— Data —
——————————
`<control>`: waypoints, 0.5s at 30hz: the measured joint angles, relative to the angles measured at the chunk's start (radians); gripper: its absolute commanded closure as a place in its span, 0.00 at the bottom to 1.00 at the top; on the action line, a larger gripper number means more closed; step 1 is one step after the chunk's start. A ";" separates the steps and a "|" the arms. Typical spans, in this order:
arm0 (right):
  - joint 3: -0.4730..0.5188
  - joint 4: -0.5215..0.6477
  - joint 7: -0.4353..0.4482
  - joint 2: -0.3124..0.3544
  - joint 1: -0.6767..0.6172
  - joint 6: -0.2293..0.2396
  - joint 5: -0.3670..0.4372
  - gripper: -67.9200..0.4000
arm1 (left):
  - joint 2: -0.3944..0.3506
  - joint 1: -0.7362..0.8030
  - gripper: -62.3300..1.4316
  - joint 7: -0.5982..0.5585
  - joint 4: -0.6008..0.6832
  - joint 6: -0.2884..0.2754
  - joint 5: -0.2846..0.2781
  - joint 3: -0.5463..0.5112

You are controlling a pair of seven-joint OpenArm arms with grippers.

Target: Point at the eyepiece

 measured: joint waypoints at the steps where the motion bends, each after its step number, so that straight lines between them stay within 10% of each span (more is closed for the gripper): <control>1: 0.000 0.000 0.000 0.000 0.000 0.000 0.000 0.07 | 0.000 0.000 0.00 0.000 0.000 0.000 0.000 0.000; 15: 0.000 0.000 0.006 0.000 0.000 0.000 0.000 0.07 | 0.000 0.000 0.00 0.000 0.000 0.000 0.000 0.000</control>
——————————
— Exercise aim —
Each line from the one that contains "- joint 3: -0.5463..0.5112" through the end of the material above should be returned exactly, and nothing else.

— Task solution —
  - joint 3: -0.5463..0.5112

You are controlling a pair of seven-joint OpenArm arms with grippers.

Target: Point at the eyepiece

 measured: joint waypoints at the steps where the motion bends, each after its step number, so that straight lines between them stay within 10% of each span (more is closed for the gripper): <control>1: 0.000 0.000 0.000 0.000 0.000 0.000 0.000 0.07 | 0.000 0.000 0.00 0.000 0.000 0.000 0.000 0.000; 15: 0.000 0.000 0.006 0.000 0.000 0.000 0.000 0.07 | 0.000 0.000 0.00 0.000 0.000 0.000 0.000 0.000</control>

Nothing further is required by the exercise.